»»

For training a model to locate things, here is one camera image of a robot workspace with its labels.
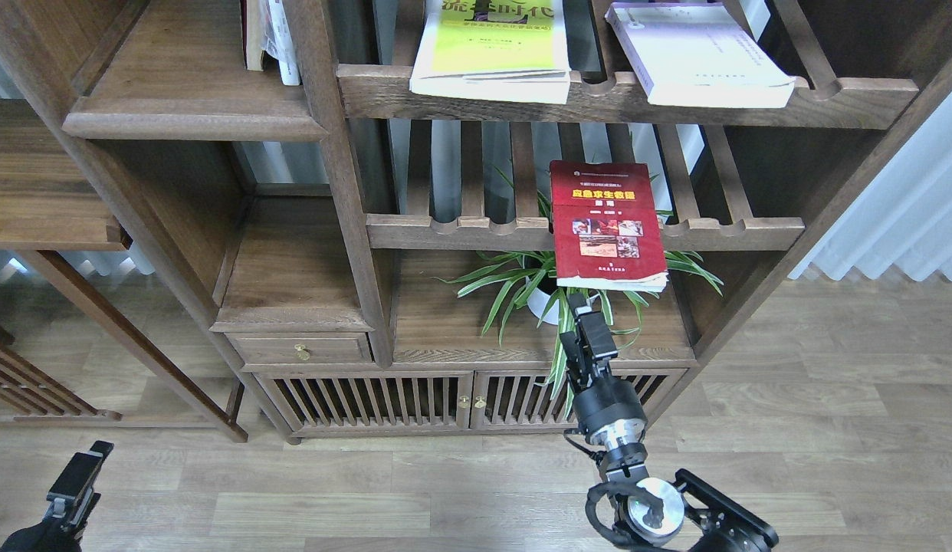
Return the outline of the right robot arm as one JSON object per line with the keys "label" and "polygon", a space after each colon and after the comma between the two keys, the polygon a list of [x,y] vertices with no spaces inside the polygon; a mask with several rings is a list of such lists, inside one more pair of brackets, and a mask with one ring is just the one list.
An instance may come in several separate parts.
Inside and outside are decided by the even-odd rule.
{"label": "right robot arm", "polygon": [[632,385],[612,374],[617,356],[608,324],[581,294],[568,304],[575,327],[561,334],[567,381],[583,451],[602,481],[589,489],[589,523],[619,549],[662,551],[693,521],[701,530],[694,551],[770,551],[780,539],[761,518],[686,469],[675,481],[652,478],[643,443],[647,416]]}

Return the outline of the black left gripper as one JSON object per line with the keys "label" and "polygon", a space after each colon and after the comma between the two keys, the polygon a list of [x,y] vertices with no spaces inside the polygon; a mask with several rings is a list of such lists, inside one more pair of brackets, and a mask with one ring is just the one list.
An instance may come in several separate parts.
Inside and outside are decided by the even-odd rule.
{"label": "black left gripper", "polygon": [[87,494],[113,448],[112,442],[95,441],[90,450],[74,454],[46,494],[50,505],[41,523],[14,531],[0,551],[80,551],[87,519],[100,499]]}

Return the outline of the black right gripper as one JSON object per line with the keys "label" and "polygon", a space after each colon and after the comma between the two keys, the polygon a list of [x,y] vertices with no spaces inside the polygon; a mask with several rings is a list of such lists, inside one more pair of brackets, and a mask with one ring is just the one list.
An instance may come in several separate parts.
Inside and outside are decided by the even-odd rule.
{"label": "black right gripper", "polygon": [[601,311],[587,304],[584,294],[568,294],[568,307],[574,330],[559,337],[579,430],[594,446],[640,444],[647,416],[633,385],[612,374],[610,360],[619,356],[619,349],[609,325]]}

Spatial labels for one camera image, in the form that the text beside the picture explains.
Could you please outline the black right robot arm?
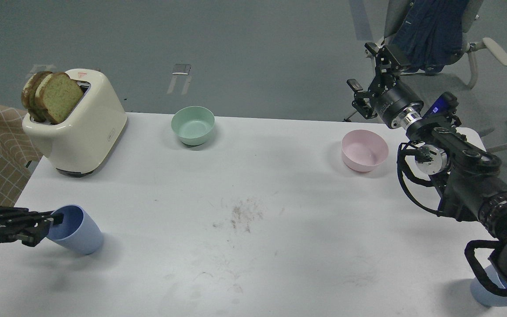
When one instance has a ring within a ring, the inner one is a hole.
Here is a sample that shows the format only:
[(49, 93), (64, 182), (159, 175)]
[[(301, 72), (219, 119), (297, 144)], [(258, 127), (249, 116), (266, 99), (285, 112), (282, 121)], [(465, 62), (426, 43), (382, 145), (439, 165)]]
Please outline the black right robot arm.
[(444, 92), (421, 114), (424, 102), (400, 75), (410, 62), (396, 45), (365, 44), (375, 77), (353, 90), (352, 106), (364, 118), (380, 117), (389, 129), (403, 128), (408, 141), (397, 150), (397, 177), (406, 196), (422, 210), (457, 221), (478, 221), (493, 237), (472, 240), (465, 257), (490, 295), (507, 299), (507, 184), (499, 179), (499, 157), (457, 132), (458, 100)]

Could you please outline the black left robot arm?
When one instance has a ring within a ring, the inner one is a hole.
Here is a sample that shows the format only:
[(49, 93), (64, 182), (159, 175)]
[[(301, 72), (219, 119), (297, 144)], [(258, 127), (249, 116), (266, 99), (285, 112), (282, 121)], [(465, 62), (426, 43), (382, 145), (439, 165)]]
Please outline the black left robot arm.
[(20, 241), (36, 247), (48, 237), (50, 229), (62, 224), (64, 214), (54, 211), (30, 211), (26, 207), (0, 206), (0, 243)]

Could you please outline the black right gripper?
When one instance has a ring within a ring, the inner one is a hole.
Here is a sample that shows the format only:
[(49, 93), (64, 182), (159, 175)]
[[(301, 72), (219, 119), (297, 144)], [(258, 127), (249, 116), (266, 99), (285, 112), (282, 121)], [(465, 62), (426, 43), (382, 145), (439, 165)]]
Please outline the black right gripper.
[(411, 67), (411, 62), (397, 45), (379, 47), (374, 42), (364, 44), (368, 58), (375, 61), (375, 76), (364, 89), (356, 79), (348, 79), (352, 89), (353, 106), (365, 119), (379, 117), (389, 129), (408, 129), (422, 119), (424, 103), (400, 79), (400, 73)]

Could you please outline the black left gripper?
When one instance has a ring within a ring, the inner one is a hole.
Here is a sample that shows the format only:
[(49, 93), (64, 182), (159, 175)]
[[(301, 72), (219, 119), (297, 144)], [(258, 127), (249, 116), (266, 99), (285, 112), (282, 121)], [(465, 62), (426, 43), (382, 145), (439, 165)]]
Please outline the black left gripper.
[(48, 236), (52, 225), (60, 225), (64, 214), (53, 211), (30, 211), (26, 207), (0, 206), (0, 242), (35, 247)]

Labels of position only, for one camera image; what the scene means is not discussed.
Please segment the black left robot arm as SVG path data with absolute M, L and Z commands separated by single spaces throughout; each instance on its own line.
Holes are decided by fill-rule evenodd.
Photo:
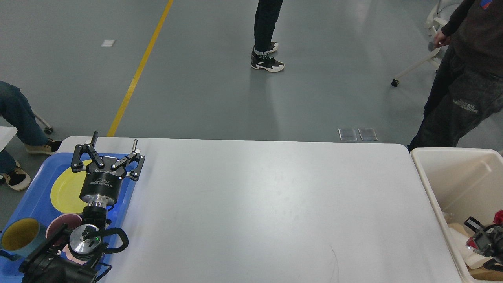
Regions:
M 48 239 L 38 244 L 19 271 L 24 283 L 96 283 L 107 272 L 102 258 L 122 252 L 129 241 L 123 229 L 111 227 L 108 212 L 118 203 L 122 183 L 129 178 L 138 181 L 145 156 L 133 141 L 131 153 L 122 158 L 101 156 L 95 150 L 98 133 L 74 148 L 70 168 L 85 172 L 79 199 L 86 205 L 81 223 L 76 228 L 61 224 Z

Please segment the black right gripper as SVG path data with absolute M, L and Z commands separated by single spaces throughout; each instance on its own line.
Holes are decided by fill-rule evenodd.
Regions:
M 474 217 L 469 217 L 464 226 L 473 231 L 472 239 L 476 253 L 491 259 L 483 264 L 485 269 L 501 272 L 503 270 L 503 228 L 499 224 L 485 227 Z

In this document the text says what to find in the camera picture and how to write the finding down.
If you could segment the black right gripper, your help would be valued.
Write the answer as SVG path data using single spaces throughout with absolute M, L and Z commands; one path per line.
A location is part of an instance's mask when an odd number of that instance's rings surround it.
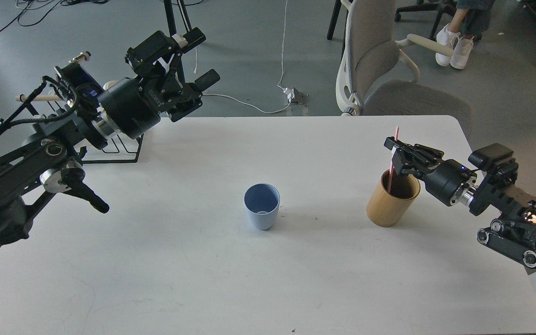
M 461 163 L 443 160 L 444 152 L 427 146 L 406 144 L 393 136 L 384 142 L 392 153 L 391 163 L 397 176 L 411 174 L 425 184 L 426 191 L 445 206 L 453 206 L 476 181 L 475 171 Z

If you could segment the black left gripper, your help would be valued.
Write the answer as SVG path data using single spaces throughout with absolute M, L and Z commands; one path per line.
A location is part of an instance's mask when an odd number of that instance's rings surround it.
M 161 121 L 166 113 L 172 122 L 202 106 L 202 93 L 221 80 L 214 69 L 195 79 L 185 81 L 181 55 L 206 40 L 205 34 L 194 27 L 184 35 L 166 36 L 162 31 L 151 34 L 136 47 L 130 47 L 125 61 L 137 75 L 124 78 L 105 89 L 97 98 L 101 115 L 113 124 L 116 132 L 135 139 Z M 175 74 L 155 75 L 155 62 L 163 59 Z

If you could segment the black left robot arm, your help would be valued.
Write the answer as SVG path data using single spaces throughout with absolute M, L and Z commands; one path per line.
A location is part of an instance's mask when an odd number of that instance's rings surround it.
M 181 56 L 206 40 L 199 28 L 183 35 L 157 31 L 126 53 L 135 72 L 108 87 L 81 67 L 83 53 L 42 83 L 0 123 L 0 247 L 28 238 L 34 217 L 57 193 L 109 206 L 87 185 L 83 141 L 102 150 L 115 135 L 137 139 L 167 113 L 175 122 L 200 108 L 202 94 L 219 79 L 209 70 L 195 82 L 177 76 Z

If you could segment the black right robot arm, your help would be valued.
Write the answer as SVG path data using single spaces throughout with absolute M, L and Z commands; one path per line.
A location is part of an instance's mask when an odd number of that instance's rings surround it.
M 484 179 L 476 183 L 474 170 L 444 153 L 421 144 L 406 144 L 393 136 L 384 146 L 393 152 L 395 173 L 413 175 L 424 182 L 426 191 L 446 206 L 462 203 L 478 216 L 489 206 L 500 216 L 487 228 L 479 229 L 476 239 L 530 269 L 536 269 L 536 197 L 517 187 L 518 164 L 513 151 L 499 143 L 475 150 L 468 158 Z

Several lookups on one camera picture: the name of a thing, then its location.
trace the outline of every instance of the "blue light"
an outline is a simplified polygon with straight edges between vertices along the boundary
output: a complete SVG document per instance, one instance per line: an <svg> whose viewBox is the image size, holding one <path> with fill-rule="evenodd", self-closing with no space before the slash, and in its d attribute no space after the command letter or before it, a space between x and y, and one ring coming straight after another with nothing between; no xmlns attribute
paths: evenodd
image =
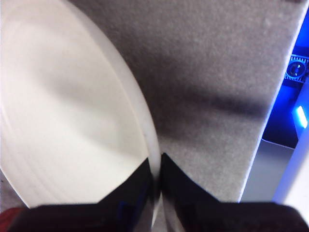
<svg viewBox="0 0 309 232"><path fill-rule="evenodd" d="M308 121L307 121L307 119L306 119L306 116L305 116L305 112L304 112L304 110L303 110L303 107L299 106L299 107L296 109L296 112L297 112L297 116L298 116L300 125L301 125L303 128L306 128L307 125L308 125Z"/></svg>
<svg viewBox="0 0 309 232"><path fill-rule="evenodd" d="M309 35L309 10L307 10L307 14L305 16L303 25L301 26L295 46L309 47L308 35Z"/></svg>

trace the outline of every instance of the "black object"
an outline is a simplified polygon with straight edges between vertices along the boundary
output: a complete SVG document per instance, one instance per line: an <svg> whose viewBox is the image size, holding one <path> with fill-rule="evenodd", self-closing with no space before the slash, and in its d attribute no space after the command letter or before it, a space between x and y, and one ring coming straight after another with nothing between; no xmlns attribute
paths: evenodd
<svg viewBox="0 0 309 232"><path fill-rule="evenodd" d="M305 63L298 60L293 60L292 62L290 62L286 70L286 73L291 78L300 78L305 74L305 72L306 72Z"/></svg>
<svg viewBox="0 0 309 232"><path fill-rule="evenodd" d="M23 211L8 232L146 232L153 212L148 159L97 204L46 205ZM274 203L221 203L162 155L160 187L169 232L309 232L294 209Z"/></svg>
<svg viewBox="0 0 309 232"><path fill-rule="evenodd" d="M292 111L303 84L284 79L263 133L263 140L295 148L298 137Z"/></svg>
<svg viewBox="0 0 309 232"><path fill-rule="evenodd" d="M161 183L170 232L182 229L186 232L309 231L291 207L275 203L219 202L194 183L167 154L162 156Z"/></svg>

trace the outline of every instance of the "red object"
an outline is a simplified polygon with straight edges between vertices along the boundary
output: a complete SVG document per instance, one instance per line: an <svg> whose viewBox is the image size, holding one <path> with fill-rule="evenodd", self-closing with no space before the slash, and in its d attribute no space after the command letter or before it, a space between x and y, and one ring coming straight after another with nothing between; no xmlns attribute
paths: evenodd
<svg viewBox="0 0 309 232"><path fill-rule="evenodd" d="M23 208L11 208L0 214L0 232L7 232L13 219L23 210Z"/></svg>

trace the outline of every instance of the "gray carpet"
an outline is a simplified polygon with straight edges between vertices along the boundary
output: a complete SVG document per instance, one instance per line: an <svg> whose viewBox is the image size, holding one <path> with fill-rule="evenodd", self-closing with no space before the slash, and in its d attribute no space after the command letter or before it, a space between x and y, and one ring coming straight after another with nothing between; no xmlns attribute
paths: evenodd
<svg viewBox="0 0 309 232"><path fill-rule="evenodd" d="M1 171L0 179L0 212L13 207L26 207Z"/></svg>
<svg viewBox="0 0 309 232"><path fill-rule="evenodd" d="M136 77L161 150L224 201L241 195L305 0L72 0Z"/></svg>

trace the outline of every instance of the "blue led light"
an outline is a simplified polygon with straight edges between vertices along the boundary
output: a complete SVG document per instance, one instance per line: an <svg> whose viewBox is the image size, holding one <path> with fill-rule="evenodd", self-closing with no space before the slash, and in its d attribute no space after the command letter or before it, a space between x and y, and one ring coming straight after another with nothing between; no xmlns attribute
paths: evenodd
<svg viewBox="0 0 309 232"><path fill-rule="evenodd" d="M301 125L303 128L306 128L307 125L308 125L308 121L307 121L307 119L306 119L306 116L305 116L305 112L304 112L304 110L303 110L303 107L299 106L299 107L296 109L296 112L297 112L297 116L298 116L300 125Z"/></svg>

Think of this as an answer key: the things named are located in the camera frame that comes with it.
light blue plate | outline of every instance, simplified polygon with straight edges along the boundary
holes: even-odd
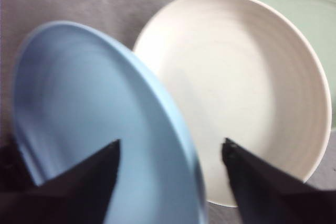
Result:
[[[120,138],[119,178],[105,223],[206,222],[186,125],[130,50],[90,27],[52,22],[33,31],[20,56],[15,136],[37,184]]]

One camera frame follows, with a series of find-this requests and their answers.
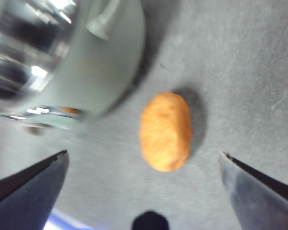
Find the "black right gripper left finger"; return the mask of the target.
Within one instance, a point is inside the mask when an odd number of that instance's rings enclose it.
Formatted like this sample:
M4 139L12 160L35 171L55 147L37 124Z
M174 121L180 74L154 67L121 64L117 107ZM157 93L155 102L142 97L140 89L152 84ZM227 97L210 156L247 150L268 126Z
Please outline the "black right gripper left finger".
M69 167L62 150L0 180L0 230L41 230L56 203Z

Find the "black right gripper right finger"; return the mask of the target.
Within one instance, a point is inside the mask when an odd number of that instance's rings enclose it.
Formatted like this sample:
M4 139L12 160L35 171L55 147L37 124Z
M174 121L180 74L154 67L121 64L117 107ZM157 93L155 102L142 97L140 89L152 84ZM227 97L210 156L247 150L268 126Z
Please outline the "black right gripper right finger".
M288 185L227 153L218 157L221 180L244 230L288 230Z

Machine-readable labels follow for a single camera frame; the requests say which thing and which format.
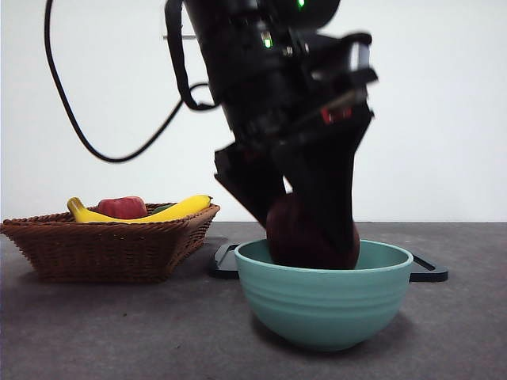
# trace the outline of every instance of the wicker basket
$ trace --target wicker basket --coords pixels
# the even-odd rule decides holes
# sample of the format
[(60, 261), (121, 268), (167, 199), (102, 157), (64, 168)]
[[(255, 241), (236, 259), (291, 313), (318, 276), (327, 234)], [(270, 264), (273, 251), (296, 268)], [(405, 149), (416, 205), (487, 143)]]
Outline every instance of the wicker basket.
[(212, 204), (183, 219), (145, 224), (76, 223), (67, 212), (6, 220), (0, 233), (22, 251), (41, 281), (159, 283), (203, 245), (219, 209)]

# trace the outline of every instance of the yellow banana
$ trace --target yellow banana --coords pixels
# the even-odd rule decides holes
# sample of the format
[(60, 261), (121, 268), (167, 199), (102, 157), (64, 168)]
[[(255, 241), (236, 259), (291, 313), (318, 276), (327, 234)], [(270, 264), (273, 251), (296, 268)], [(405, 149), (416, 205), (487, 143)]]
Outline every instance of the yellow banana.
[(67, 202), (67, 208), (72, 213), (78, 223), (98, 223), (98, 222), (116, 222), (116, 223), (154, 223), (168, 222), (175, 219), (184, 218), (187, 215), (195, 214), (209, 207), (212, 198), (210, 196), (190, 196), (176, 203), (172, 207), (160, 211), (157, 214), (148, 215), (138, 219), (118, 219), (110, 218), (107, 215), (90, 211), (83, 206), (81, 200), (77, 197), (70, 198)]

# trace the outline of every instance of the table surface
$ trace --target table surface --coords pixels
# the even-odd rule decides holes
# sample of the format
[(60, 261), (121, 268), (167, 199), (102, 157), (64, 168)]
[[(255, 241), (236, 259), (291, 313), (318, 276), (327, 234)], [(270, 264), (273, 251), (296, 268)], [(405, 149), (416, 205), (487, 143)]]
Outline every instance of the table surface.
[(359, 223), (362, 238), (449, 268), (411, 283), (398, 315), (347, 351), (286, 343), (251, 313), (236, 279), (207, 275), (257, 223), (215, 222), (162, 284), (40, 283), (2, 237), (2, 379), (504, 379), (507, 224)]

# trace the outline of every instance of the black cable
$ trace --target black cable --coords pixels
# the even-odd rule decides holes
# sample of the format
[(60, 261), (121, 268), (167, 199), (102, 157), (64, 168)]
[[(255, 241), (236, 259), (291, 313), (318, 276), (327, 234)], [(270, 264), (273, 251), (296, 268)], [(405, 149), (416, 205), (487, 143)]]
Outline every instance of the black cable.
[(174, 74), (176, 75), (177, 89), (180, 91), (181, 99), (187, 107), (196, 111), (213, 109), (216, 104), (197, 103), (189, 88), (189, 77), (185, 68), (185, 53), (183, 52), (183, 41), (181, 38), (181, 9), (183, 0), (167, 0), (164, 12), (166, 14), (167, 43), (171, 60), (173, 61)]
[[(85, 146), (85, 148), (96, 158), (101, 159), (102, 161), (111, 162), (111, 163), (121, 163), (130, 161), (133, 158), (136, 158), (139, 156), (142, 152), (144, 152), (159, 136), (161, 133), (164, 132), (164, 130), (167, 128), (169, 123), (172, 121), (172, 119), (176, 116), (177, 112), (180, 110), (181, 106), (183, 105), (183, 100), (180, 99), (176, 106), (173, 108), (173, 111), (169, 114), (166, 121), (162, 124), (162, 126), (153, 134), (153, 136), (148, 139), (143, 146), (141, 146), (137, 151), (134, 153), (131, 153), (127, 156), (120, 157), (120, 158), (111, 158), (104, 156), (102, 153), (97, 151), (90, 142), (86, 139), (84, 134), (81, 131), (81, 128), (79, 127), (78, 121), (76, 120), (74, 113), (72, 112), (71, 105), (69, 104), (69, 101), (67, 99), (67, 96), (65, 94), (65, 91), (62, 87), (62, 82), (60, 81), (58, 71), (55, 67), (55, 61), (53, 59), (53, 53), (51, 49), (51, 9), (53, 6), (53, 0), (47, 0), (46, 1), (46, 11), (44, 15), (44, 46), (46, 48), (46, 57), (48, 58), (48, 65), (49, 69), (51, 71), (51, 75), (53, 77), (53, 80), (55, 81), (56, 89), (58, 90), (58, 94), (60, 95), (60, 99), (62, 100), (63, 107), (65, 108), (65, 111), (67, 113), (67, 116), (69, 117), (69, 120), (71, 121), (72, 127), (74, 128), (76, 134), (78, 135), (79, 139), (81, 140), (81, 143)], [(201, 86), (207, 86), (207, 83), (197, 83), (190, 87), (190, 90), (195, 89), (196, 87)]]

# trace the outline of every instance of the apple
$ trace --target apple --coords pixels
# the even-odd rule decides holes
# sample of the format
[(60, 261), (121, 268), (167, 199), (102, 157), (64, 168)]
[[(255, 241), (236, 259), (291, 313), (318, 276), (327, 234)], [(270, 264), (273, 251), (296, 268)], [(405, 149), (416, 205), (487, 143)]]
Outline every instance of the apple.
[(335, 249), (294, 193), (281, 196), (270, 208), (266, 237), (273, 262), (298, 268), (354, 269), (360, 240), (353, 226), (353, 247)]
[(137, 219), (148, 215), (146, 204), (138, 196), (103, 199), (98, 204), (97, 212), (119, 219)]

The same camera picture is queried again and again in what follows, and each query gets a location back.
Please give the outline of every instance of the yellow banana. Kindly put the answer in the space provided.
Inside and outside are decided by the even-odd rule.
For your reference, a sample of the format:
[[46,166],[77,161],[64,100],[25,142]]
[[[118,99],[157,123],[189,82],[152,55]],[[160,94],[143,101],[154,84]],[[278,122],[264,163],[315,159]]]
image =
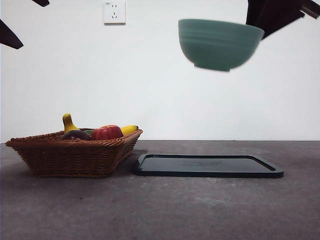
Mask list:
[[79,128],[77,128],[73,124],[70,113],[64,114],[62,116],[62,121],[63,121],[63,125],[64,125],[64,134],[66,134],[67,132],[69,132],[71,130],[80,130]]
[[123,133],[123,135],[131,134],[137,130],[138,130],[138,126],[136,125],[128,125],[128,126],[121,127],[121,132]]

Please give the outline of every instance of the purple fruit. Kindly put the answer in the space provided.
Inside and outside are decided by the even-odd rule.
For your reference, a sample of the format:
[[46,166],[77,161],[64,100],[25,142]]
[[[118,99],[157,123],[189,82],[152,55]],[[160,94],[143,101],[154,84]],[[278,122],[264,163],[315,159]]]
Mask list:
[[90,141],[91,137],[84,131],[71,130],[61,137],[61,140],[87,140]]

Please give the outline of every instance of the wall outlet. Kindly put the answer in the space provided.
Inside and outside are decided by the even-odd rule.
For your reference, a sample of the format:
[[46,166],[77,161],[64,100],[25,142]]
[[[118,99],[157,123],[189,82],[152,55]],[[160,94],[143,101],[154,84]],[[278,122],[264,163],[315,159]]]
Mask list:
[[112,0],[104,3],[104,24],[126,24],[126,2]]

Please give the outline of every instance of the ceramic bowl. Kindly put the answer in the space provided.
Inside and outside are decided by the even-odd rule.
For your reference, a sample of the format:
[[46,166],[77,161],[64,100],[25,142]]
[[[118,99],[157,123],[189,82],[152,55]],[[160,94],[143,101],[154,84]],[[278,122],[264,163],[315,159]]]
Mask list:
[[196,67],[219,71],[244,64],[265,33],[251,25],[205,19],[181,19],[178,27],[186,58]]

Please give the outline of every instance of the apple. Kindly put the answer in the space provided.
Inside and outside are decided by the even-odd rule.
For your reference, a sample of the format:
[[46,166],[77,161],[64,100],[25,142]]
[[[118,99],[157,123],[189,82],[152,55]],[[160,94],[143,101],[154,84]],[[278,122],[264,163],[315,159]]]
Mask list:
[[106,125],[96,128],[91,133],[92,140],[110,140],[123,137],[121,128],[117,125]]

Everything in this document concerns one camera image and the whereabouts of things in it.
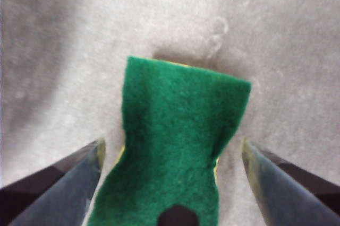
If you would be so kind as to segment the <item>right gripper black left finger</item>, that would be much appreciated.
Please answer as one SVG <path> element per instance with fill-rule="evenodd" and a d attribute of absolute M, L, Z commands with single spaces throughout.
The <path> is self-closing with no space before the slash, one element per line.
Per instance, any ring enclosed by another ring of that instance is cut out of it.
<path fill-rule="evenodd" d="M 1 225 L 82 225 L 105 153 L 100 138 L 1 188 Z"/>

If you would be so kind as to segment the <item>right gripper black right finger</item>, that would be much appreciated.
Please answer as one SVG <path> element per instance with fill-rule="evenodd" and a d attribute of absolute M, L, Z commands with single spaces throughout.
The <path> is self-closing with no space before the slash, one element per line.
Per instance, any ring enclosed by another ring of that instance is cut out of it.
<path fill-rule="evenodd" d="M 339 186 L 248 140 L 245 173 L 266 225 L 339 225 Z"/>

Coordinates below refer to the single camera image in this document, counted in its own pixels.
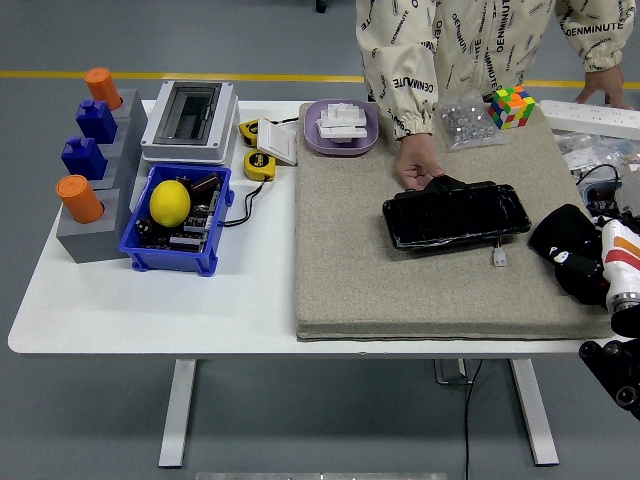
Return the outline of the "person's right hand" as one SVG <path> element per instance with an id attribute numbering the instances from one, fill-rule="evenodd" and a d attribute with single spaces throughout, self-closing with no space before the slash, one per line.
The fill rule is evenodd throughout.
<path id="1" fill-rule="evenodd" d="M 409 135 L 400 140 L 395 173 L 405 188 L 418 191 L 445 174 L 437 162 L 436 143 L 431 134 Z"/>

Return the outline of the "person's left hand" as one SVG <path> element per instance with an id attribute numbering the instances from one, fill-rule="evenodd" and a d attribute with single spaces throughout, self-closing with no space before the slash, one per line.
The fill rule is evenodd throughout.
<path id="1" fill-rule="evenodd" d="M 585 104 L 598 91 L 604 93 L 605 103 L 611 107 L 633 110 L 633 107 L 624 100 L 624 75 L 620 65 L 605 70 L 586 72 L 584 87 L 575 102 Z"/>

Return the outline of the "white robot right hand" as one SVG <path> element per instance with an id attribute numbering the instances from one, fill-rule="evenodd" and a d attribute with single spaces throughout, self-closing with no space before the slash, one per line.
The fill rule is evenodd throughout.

««

- **WHAT IS REQUIRED**
A line in the material may hold the string "item". Report how many do, and write only the number.

- **YOUR SOLUTION**
2